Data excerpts
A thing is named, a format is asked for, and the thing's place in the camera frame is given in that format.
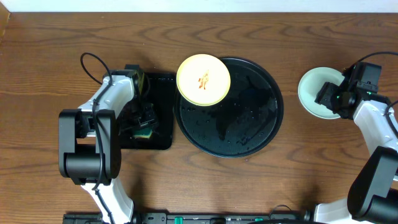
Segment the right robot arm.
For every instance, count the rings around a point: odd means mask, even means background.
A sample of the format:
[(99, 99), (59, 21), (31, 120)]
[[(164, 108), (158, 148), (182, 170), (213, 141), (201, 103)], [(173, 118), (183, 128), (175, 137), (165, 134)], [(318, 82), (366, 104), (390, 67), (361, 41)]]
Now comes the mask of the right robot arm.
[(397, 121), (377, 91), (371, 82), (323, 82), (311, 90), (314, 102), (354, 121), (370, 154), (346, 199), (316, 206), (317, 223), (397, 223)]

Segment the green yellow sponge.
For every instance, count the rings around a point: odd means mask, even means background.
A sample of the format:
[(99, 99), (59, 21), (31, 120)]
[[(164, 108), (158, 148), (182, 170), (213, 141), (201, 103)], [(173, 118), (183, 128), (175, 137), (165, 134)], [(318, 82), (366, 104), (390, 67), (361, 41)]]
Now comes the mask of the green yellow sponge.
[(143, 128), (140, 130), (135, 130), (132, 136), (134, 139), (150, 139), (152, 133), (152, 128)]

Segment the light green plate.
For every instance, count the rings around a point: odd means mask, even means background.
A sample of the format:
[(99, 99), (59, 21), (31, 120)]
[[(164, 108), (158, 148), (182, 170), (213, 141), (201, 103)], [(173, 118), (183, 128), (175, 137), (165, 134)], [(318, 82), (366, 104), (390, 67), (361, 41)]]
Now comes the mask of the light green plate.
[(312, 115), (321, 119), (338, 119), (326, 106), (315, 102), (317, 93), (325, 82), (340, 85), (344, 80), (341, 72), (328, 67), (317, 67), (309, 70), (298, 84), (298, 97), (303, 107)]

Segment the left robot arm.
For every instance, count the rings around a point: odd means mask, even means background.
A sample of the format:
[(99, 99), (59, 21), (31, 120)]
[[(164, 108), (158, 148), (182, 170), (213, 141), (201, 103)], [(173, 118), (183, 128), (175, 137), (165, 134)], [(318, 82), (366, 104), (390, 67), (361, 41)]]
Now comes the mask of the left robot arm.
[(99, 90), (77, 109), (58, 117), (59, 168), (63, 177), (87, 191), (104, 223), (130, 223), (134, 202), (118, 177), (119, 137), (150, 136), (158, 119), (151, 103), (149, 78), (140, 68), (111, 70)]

---

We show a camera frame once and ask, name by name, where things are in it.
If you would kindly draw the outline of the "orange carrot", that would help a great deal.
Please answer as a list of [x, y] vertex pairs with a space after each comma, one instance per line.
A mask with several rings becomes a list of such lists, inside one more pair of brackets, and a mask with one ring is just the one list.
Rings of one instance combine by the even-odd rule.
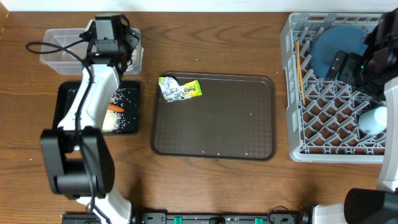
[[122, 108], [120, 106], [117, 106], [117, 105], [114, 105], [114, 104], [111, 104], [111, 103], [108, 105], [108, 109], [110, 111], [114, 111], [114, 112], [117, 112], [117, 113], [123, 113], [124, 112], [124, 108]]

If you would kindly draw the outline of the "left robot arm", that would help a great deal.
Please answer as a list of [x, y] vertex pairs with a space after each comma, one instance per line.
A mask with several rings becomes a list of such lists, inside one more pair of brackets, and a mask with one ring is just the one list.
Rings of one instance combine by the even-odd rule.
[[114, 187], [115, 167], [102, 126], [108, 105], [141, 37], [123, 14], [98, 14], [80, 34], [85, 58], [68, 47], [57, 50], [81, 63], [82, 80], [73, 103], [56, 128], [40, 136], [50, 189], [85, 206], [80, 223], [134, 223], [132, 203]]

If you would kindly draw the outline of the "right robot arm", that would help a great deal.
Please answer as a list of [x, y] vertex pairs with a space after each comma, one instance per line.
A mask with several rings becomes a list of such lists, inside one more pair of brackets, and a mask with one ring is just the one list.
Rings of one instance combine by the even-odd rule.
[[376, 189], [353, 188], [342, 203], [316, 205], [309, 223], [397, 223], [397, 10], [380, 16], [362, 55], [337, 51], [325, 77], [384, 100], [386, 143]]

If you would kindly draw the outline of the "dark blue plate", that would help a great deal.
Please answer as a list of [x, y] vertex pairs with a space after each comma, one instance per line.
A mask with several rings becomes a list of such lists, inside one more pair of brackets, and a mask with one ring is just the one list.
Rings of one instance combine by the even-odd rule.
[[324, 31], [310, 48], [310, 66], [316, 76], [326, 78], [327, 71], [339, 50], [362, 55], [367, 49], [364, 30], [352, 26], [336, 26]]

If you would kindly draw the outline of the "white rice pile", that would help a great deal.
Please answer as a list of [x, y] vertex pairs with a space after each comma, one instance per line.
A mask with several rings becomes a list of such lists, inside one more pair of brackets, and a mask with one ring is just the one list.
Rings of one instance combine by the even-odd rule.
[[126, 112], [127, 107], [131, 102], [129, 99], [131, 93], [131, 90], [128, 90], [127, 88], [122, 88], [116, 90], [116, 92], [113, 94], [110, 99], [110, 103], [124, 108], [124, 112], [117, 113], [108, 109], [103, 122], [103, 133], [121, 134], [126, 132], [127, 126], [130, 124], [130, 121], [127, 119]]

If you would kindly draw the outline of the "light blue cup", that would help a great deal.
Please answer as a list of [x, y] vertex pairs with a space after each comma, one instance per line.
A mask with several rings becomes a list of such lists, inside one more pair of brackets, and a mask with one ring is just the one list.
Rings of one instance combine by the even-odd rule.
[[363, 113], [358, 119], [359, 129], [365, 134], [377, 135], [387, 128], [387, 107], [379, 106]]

---

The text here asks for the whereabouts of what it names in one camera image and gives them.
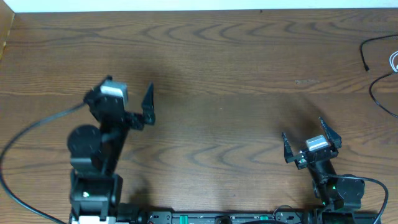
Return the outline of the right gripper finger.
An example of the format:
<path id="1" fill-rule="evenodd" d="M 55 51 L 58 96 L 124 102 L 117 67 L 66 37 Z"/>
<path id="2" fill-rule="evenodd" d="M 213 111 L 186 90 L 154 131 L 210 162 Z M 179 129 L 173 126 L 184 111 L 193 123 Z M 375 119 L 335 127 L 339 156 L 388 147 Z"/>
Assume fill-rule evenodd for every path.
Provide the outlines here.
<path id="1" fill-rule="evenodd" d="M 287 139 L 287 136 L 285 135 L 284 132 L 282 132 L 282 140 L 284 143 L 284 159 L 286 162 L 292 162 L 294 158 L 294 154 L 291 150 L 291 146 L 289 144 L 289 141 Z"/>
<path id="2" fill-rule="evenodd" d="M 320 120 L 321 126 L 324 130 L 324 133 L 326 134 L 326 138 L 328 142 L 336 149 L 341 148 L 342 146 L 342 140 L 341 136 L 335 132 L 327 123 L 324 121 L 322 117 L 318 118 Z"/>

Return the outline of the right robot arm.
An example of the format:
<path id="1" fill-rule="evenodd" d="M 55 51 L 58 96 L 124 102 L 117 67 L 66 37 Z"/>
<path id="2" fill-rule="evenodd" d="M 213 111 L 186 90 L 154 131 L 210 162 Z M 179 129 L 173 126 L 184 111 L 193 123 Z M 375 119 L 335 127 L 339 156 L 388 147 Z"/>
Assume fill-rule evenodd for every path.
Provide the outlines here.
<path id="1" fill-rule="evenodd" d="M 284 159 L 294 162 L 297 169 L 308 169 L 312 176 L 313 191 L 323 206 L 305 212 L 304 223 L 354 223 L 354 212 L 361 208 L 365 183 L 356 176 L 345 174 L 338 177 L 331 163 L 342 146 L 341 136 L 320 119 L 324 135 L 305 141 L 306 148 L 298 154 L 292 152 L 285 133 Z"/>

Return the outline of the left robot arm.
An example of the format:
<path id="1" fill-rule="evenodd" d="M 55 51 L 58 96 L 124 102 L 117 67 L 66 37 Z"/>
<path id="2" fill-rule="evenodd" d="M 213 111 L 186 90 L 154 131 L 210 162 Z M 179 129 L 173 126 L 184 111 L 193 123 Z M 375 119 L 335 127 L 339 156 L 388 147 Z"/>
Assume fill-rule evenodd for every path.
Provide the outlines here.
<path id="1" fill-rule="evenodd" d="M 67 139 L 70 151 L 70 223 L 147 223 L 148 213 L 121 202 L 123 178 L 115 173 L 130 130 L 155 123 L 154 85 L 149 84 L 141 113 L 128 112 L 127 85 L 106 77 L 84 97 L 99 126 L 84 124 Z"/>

Exercise instructions
Transcribe the lines above exactly, beginning at the one with "A thing is named, a" and ending at the one with "Segment the green yellow sponge.". Include both; exclude the pictures.

Output for this exercise
A thing is named, a format is asked for, and the thing's place in the camera frame is given in that format.
Segment the right robot arm.
For every instance, count the rings around a point: odd means mask, even means background.
A sample of the format:
[(99, 99), (59, 21), (31, 120)]
[[(164, 108), (158, 148), (182, 170), (213, 141), (201, 103)], [(173, 118), (183, 128), (175, 137), (165, 134)], [(318, 82), (366, 104), (390, 67), (361, 41)]]
Now comes the mask of the right robot arm.
[(397, 121), (377, 91), (371, 82), (323, 82), (311, 90), (314, 102), (354, 121), (370, 154), (346, 199), (316, 206), (317, 223), (397, 223)]

Segment the green yellow sponge.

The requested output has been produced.